INSTRUCTIONS TO FOLLOW
All that should come back is the lines of the data below from the one containing "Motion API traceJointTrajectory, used" to the one containing "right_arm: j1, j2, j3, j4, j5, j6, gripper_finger", inclusive, exactly as they stand.

PROVIDED DATA
● ● ● ●

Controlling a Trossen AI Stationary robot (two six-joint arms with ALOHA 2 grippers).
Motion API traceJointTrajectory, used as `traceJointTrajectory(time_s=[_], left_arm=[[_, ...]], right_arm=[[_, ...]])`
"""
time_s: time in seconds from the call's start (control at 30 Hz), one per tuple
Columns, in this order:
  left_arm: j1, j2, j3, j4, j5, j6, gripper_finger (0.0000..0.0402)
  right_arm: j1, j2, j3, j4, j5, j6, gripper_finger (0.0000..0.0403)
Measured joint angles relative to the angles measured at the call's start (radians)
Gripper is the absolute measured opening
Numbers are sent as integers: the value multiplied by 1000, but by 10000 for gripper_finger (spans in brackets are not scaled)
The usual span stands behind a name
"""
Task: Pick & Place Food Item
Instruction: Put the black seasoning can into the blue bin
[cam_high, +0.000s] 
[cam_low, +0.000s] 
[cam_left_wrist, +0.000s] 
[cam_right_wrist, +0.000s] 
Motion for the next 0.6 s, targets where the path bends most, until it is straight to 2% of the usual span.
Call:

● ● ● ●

YOUR RESPONSE
Motion API traceJointTrajectory, used as `traceJointTrajectory(time_s=[_], left_arm=[[_, ...]], right_arm=[[_, ...]])`
"""
time_s: time in seconds from the call's start (control at 30 Hz), one per tuple
Columns, in this order:
  left_arm: j1, j2, j3, j4, j5, j6, gripper_finger (0.0000..0.0402)
  right_arm: j1, j2, j3, j4, j5, j6, gripper_finger (0.0000..0.0403)

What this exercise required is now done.